Today In TV History

Today in TV History: WWE’s ‘SummerSlam’ Main Evented with a Wedding

Of all the great things about television, the greatest is that it’s on every single day. TV history is being made, day in and day out, in ways big and small. In an effort to better appreciate this history, we’re taking a look back, every day, at one particular TV milestone. 

IMPORTANT DATE IN TV HISTORY: August 26, 1991

PROGRAM ORIGINALLY AIRED ON THIS DATE: WWF SummerSlam 1991

WHY IT’S IMPORTANT: Professional wrestling, especially the brand of pro wrestling produced by Vince McMahon’s WWE, has always been a testosterone-infused soap opera. The major organizing principle behind at least a third of a greatest feuds in wrestling history has been the betrayal of a partnership. During the heyday of the then-WWF’s 1980s run, champion Hulk Hogan took on two kinds of challengers: evil foreigners out to destroy America (the Iron Sheik from Iran; Nikolai Volkov from the Soviet Union; hell, Rowdy Roddy Piper was from Scotland) and former friends whose ambition and jealousy led them to betray him (Andre the Giant; “Macho Man” Randy Savage). This is obviously the stuff of well-plotted soaps. Which is why it shouldn’t be a surprise that the WWE has been host to a handful of weddings. Now, most of those weddings go horribly wrong. The groom gets attacked or the bride proves to be a treacherous jezebel or, in one particular case, it turns out the bride-to-be and daughter of the boss got drugged and married her dad’s arch-rival in a drive-through chapel in Vegas (only to be revealed later that she was in on the plan all along). For example.

What makes the wedding at SummerSlam 1991 different, special even, is that it was played completely straight. Because the wedding at SummerSlam ’91 was the culmination of the greatest love story in pro wrestling history. Dubbed the “Match Made in Heaven and the Match Made in Hell,” SummerSlam ’91 featured a double main event: a tag-team match featuring Hulk Hogan and the Ultimate warrior facing American turncoat Sergeant Slaughter and his team of Iraqi sympathizers; and in the second half … a wedding.

[Low-key best thing about SummerSlam ’91? Vince McMahon’s intro that begins with a reference to Porgy & Bess.]

The legend of the “Macho Man” Randy Savage and Miss Elizabeth is as well known as any. Elizabeth was Savage’s valet when he hit it big in the WWF in the mid-’80s.

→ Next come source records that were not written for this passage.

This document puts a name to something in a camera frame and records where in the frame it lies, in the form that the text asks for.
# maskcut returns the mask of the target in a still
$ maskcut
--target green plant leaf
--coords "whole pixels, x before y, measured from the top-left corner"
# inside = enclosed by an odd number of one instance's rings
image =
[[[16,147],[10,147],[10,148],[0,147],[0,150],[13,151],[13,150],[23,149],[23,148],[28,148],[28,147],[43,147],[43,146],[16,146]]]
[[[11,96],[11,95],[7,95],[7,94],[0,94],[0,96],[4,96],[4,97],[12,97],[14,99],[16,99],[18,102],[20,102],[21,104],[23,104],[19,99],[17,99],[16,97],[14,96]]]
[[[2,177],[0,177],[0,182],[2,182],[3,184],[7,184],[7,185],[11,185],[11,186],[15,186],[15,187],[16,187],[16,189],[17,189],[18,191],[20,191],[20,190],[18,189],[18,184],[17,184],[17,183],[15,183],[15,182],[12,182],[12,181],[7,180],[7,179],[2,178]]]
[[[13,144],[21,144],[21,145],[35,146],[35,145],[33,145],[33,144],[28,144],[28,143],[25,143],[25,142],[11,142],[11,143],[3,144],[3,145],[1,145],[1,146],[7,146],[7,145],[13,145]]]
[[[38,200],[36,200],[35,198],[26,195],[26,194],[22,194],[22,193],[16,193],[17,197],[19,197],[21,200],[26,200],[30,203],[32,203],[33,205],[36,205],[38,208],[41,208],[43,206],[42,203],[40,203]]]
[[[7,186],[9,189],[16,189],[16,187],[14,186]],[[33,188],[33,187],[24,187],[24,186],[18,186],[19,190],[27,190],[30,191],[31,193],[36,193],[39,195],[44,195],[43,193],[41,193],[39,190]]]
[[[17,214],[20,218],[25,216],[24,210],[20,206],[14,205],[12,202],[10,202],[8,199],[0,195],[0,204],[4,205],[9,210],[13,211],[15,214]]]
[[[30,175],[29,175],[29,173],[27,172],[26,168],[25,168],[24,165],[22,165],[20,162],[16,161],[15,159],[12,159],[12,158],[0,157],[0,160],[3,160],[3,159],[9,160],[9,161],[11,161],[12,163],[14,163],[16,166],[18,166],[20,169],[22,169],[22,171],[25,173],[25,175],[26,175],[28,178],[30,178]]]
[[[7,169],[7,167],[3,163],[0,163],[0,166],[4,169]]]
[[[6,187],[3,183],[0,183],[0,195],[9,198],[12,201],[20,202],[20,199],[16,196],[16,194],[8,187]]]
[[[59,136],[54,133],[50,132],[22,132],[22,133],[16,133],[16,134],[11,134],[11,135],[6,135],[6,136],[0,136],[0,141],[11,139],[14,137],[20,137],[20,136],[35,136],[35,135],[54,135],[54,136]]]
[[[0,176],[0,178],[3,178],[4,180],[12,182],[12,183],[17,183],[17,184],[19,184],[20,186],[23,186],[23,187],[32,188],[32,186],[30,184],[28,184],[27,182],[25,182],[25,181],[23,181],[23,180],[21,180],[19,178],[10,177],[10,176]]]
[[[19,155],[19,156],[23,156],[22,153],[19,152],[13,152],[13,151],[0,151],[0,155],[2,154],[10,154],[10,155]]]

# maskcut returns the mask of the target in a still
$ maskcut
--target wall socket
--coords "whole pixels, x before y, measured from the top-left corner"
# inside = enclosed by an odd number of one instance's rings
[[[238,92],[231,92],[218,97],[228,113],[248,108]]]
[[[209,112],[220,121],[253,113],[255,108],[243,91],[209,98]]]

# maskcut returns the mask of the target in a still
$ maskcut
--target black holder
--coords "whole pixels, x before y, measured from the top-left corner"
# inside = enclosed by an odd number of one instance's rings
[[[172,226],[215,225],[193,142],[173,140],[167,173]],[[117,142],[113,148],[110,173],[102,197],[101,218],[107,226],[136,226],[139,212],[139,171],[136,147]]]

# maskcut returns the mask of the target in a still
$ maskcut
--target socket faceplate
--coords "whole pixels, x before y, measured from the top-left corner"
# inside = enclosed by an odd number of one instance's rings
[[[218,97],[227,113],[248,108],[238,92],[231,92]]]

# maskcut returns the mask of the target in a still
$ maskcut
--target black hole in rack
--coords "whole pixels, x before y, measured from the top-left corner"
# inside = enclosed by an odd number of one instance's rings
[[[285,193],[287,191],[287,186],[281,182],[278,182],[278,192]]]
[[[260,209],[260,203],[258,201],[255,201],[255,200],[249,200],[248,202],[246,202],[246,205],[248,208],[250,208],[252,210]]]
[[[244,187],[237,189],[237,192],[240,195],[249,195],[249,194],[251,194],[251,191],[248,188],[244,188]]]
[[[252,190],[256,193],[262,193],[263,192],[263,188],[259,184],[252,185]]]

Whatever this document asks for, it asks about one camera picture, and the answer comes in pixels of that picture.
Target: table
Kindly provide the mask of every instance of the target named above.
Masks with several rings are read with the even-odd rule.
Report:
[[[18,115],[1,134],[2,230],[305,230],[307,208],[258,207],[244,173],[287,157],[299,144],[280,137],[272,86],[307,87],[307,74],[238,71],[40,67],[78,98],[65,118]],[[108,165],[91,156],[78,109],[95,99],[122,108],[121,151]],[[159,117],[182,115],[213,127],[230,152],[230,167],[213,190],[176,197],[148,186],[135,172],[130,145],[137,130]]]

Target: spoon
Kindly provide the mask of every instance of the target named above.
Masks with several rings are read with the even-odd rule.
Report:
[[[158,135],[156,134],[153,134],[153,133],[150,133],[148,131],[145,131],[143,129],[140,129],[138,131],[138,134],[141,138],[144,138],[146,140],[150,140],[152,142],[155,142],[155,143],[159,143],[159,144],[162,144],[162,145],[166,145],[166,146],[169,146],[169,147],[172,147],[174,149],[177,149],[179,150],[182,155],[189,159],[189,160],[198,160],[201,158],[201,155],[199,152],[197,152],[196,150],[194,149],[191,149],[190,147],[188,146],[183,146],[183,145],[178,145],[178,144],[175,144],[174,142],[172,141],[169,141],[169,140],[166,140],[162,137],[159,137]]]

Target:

Their dynamic was pretty uncomfortable: she showed him near-silent devotion, holding the ring ropes open for him as he entered, holding his robes, clapping for him and looking distressed when he was losing. In return, he would treat her brusquely at best, often berating her when things would go wrong. As commentator Gorilla Monsoon might have said, he took her for granted. This was great when it came to wrestling angles. A big, hairy mook like George “The Animal” Steele could beef with Savage just by showing Elizabeth some kindness.

The Savage/Elizabeth dynamic came to a head when Savage and Hulk Hogan’s partnership blew up. Hogan treated Elizabeth so much more nicely; Savage got jealous of this (and more). He attacked Hogan, and when Elizabeth wouldn’t choose sides at WrestleMania V, he abandoned her, turning full heel and graduating to a far more wicked manager in Sensational Sherri. [That Savage, Elizabeth, and Sherri are all now dead is unspeakably sad.]

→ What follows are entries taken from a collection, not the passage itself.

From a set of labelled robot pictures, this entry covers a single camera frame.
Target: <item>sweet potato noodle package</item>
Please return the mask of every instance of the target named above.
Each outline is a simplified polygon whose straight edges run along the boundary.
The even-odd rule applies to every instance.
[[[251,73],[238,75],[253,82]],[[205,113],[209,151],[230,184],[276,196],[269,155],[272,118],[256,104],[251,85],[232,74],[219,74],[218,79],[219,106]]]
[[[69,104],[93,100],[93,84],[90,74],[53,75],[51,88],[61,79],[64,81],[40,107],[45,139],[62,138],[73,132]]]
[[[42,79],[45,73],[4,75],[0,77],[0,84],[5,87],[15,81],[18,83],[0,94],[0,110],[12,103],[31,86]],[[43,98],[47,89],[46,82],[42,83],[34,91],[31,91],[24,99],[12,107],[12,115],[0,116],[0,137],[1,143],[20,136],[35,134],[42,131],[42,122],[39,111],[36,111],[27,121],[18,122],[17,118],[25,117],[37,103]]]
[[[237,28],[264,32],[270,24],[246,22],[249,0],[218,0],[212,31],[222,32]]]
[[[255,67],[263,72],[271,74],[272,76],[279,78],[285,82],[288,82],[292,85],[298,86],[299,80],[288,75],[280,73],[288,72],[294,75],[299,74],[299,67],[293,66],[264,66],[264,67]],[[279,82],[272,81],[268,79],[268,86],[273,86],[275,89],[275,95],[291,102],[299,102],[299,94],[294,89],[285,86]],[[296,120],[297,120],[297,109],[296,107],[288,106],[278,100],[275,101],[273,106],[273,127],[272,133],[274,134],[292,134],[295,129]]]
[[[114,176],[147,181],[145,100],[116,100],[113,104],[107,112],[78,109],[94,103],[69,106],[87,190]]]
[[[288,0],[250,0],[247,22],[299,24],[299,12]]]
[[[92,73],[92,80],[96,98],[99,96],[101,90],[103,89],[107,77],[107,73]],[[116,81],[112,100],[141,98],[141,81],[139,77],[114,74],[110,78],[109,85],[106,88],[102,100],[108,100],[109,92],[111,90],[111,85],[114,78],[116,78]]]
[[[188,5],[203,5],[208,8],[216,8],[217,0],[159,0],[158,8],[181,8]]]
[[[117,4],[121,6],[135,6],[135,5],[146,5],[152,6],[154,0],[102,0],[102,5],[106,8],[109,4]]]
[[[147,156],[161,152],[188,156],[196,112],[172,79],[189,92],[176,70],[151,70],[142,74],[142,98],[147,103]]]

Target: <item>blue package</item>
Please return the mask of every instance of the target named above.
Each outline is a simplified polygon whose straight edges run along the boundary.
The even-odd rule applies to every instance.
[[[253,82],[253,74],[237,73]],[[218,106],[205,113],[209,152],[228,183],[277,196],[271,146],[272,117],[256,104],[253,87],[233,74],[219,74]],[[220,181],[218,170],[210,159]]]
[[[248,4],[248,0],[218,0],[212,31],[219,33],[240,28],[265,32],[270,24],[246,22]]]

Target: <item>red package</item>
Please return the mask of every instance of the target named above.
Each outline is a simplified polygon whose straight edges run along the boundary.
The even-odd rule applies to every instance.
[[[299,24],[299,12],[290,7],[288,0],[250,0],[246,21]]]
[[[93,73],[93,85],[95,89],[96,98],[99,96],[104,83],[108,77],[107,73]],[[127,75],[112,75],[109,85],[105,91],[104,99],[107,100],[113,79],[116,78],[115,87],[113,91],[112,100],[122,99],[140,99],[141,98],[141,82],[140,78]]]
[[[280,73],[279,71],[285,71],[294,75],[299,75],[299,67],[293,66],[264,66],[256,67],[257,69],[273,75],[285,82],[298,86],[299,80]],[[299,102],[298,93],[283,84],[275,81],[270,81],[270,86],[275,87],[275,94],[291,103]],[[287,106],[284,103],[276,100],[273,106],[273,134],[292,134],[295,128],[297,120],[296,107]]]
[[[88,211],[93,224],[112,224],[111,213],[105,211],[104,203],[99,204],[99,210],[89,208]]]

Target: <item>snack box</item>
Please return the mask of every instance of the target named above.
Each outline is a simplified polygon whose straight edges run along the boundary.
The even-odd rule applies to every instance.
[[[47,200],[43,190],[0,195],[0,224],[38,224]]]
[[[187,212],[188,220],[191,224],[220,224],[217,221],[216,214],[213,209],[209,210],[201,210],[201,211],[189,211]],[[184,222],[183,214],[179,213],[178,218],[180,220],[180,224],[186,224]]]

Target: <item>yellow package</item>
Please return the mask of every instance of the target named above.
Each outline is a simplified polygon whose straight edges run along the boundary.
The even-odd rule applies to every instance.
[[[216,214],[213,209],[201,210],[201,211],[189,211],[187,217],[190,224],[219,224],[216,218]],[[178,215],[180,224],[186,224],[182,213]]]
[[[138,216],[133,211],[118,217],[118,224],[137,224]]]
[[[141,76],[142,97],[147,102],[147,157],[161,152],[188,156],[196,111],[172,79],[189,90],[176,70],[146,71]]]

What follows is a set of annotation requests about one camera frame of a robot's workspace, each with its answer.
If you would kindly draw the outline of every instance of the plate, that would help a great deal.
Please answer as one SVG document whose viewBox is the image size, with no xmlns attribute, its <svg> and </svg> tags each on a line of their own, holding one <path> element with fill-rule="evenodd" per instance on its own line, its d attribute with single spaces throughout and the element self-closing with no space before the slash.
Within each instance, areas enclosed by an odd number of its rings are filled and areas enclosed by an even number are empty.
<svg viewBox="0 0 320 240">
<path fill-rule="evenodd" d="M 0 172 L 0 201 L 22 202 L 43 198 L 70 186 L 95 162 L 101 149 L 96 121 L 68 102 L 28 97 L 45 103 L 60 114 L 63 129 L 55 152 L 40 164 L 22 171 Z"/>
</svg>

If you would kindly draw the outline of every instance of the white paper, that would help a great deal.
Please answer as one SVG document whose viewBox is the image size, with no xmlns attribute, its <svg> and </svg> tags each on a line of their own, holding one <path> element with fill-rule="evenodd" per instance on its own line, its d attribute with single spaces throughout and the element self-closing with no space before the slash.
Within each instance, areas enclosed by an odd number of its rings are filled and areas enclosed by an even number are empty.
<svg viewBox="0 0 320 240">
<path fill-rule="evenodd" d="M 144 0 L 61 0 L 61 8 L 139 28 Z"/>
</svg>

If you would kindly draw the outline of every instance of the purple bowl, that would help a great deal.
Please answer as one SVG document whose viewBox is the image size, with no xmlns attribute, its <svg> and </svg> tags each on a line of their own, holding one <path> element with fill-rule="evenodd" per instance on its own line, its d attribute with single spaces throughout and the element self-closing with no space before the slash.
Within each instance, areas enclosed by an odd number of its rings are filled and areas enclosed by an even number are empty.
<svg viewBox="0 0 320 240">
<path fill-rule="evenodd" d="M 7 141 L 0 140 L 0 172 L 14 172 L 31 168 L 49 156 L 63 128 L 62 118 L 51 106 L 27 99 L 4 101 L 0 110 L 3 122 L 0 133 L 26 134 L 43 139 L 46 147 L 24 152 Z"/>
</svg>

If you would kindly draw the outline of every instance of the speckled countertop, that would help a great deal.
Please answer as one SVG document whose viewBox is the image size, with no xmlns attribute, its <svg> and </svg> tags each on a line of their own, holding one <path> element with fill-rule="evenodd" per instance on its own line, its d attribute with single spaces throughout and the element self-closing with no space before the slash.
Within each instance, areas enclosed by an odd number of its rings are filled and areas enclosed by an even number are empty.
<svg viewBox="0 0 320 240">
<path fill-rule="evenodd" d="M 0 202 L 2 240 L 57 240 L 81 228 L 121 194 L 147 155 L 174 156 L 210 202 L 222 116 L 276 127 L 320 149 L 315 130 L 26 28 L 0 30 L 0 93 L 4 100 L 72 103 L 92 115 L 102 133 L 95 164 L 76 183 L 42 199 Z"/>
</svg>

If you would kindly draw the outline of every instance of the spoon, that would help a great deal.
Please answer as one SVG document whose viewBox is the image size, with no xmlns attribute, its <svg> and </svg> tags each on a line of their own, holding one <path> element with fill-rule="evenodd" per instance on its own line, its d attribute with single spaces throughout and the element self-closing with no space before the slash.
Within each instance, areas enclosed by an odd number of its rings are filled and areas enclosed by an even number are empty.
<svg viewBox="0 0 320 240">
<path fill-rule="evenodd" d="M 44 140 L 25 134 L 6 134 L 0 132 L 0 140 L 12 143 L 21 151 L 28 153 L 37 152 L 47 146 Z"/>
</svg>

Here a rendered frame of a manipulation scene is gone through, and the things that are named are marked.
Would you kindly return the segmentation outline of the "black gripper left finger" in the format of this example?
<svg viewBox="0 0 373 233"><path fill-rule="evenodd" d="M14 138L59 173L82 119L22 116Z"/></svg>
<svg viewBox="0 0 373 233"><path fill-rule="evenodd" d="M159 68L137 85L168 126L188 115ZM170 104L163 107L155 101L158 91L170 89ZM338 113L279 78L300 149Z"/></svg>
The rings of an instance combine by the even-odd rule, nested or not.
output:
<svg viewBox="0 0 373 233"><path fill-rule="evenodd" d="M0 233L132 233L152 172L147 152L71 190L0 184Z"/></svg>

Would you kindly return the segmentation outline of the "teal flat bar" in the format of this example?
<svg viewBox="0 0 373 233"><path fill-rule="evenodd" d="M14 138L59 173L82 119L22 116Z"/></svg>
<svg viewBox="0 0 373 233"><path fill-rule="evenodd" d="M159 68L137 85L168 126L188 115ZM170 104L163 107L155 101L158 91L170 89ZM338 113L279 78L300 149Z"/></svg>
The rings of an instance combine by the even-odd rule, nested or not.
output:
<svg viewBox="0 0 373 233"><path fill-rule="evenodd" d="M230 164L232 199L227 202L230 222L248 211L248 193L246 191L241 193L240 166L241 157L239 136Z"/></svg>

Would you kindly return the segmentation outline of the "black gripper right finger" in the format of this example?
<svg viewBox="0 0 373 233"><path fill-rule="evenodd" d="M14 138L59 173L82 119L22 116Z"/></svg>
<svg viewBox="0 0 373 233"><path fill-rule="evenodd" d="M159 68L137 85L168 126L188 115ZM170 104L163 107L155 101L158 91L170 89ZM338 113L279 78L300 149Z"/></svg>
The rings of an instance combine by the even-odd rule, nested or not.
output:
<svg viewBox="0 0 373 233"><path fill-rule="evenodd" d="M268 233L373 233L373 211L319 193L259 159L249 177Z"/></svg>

At Wrestlemania VII, Savage lost a loser-must-retire match to the Ultimate Warrior, and after it was finished, Sherri attacked him for losing her (another Gorilla Monsoon special) “meal ticket.” And then, in a moment that could not have been scripted better by the most talented Hollywood screenwriter, Elizabeth emerged from the crowd — after two years in obscurity — to save her man.

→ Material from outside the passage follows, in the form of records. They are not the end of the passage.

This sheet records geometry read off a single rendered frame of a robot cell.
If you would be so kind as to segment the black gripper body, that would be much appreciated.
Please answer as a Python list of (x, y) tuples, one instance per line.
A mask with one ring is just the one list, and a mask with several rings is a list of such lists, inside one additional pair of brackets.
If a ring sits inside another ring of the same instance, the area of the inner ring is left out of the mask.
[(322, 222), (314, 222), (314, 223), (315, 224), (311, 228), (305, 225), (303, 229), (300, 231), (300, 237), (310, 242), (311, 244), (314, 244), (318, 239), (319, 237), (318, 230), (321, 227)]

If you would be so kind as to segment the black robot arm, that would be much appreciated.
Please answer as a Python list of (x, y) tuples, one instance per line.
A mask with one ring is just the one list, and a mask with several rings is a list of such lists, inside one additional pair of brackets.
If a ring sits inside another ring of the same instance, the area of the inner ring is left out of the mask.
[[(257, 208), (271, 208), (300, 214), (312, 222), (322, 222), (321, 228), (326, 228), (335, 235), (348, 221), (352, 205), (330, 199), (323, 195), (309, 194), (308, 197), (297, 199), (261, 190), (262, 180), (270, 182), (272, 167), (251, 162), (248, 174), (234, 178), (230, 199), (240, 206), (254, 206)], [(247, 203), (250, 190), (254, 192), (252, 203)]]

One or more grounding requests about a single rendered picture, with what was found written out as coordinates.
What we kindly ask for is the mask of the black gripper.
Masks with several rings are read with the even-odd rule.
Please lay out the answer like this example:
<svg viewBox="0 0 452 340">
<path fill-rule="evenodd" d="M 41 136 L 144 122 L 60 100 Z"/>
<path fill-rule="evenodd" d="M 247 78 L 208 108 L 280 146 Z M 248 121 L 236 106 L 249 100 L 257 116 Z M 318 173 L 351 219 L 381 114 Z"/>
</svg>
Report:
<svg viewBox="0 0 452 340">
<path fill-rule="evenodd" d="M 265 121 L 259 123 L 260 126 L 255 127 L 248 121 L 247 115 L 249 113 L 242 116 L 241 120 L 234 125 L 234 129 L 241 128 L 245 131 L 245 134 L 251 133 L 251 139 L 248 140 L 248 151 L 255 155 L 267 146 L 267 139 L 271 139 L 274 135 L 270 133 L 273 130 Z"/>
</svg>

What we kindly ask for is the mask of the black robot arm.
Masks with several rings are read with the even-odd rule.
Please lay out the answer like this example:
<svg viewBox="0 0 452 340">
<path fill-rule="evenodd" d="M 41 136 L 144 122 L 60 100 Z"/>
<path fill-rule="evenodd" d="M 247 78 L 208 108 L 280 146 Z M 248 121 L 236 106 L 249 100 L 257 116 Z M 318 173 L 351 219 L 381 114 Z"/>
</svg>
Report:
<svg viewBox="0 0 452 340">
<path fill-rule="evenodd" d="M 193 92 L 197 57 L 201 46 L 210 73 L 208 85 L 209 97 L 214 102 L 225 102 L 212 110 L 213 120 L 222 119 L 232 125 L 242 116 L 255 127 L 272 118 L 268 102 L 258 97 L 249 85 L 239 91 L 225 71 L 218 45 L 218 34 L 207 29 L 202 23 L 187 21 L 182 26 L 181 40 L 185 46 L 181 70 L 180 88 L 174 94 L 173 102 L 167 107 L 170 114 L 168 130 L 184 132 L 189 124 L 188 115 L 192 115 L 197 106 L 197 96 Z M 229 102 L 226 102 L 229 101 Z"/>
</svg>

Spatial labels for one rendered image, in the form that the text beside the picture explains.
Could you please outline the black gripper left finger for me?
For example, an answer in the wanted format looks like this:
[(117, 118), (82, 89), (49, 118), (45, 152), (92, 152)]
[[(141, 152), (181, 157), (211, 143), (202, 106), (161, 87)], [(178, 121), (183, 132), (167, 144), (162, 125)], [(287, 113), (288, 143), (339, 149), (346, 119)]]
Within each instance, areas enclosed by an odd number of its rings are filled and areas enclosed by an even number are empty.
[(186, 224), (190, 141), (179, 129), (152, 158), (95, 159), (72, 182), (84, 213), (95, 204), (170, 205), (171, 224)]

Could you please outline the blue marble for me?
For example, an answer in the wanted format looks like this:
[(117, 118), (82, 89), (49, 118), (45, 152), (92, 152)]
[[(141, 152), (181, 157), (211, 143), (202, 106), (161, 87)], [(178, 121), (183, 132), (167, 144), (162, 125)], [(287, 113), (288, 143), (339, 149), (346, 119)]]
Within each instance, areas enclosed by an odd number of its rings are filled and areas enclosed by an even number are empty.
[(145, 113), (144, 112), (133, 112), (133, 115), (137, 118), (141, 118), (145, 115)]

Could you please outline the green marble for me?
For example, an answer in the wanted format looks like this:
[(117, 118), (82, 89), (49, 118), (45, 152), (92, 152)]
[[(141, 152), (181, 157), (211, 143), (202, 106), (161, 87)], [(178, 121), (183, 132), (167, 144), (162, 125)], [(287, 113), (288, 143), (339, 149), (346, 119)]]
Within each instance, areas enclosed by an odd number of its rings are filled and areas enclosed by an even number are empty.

In the months that followed, the Macho Man and Miss Elizabeth went on a kind of reunion tour around the various WWF TV shows. It was all leading up to an on-screen wedding at the next pay-per-view, SummerSlam, in August. In reality, Randy and Elizabeth were married in 1984; they would get divorced in 1992, marking the SummerSlam wedding as the beginning of the end, in a weird way.

The wedding itself was, as mentioned before, played completely straight, with flower girls and everything. Randy and Elizabeth were the only wrestling personalities involved. It was a “take a seat, guys” kind of moment, though at least half of the men in Madison Square Garden that day were as riveted as the women.

Of course, after SummerSlam was finished, the “wedding reception” was crashed by Jake “The Snake” Roberts and the Undertaker, in a segment taped for use on WWF TV the following week. The Randy/Elizabeth marriage quickly became more fodder for wrestling feuds (some of the best of Savage’s WWF career, with Roberts and later with Ric Flair). But for that one moment in August of 1991, the World Wrestling Federation was all about romance.